April 18, 2023
We are lucky to live in a community with multiple libraries. Not only do Scottsbluff and Gering have public libraries, Lyman, Morrill, Mitchell, and Minatare do as well.
Within Scottsbluff, I know of two privately run libraries. If you are interested in history or genealogy, you can get a card at the West Nebraska Family Research and History Center. Our local Christian radio station, KCMI calls their library the Cross Reference Library (which may be the cleverest name ever used for a library).
A common fact about libraries is that if you add books to the collection you have to make room for them, which involves getting rid of books. When the Gering Library removes books from the collection they go to the Friends of the Gering Library which in turn use the library community room to set up a sale. Gering holds their book sale in the spring during National Library Week. The Friends of the Scottsbluff Library holds their book sale in the fall each year, so we are only six months between community book sales.
The Friends of the Gering Library annual book sale will be held during library hours from April 19-April 29. The City of Gering recognizes Arbor Day, so the library (and the book sale) will be closed April 28.
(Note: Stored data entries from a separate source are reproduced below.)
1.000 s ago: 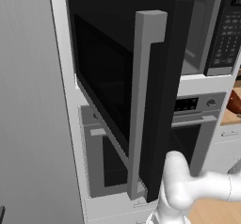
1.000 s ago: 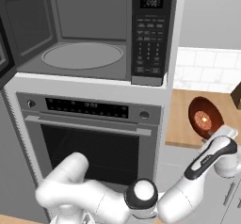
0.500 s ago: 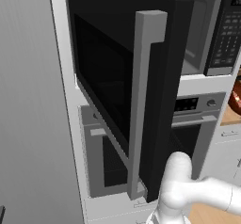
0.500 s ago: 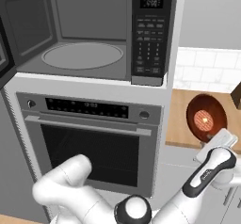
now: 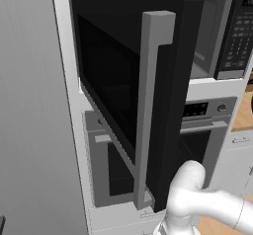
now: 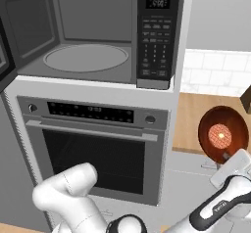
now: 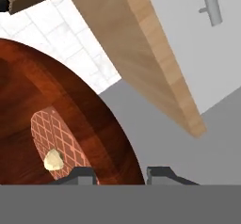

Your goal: Open the microwave, place the bowl with waffle inside the microwave, then close the microwave door and turn it on.

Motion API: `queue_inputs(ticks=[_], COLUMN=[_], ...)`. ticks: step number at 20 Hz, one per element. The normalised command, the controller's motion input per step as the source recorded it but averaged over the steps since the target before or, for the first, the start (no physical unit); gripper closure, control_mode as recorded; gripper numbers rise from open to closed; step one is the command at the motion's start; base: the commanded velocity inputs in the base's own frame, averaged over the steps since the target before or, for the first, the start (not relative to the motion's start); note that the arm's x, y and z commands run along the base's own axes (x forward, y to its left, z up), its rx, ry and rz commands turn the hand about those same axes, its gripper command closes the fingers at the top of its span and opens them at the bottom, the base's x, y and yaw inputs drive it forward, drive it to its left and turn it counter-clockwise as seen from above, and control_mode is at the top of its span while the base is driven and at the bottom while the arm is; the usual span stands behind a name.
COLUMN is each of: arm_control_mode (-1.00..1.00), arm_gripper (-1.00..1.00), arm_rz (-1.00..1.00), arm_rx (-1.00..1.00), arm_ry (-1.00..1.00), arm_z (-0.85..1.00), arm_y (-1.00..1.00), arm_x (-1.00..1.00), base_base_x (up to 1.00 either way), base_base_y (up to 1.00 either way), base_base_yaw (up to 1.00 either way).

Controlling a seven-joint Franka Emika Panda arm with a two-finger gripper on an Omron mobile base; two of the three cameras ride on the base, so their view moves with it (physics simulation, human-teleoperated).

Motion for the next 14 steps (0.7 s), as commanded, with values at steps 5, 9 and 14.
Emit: queue_inputs(ticks=[5, 9, 14], arm_control_mode=[-1.00, -1.00, -1.00], arm_gripper=[1.00, 1.00, 1.00], arm_rz=[0.10, 0.11, 0.05], arm_rx=[-0.19, -0.28, -0.36], arm_ry=[-0.20, -0.11, -0.08], arm_z=[0.31, 0.18, 0.17], arm_y=[-0.01, 0.40, 0.81], arm_x=[-1.00, -1.00, -1.00], base_base_x=[0.00, 0.00, 0.00], base_base_y=[0.00, 0.00, 0.00], base_base_yaw=[0.00, 0.00, 0.00])
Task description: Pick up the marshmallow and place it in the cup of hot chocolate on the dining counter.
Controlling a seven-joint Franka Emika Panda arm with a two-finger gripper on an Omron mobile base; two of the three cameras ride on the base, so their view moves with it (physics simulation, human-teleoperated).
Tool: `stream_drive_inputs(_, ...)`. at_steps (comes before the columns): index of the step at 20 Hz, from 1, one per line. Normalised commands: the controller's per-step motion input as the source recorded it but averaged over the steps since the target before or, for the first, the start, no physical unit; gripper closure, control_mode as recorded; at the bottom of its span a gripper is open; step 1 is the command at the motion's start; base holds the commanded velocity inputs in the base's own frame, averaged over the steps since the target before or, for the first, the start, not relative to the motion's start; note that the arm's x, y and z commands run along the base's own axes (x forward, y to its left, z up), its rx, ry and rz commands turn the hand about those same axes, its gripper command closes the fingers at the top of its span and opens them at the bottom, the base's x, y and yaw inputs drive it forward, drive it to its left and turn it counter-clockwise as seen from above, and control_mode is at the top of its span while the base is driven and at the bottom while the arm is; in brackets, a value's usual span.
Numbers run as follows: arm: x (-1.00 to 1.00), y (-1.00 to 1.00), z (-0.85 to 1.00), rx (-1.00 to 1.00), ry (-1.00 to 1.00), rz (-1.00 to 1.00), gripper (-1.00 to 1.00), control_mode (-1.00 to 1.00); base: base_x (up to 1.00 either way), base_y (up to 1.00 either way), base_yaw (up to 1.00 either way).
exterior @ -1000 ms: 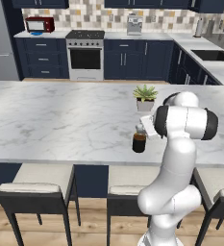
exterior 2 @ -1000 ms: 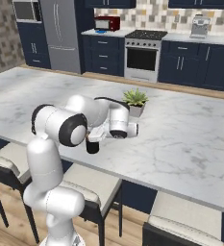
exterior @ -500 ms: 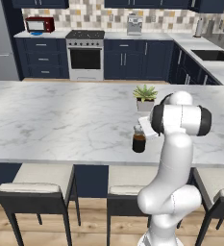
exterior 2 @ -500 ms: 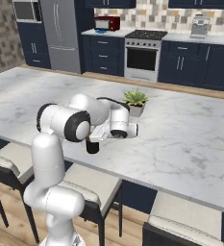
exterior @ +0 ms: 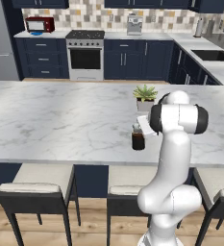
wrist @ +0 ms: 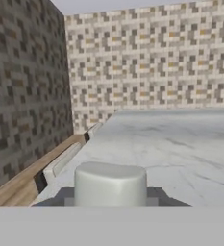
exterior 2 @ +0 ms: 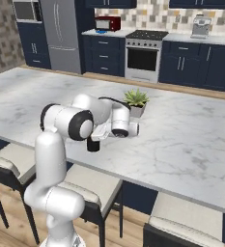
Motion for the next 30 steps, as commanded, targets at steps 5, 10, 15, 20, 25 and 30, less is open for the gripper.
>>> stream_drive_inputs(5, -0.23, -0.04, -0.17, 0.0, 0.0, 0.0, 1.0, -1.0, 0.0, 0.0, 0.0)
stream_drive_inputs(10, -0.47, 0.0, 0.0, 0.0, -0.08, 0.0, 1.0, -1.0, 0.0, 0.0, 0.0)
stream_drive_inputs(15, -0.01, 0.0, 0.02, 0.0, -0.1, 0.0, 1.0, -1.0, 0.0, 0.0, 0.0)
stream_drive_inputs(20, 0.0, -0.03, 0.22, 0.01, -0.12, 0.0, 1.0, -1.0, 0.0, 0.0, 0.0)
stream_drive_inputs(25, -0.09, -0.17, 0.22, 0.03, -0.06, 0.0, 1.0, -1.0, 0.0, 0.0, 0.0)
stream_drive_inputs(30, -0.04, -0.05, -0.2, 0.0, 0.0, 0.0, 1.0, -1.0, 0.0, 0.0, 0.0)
Many of the books for sale have been removed from the library shelves due to age and the need to make space, but a lot of them are also donated. Right now the Friends are not accepting donations for the sale. We don’t have a good place to store books in the library, and what little space we do have is packed full right now. I just checked and we have well over 200 boxes of books. This means we will have a lot of books on the sale, but our donation space is full right now. If you want to give books to the Friends for the sale, bring them to the library after May 1.
Here are a few guidelines for donated items. People like to donate books to the library book sale. It seems like the right thing to do. Just this week someone donated an old dictionary with no covers, two National Geographic Magazines from the 1990s and a 2008 calendar. We can’t sell any of this. The Friends don’t accept donations of magazines or VHS tapes. I recommend recycling the magazines and tossing the VHS tapes.
The Friends can’t sell books that are water damaged, have torn or chewed covers, or are falling apart. And we do get donations that are in this condition. The best place for a book like this is the recycle bin. If you tear the covers off a book, it can be recycled. You can put books in your blue city bin, or you can take them to the large roll-off dumpsters placed around town.
We cannot sell textbooks. The information in the $75 book you purchased in the 1990s is not going to be useful to anyone today. Please recycle it. We cannot accept encyclopedias for the same reasons. A student using an old encyclopedia to write a paper on space travel isn’t going to know that Challenger blew up in 2003 if the encyclopedia they are using was published in 2000. They won’t have any way to determine what might be dated information and what is still current. Please recycle your encyclopedias.
Books aren’t often rare or precious. Classics are reprinted with more engaging covers and print that is easier to read. The old book you have that looks like a first edition might be the first edition of the title but released by a secondary publisher.
When the West Nebraska Family Research and History Center finds themselves with excess books, I believe they sell them online. I suspect the Cross Reference Library also occasionally discards worn books or sells excess books from time to time as well. With over one million different books being published each year, no library can hold on to all of them, not even the Library of Congress.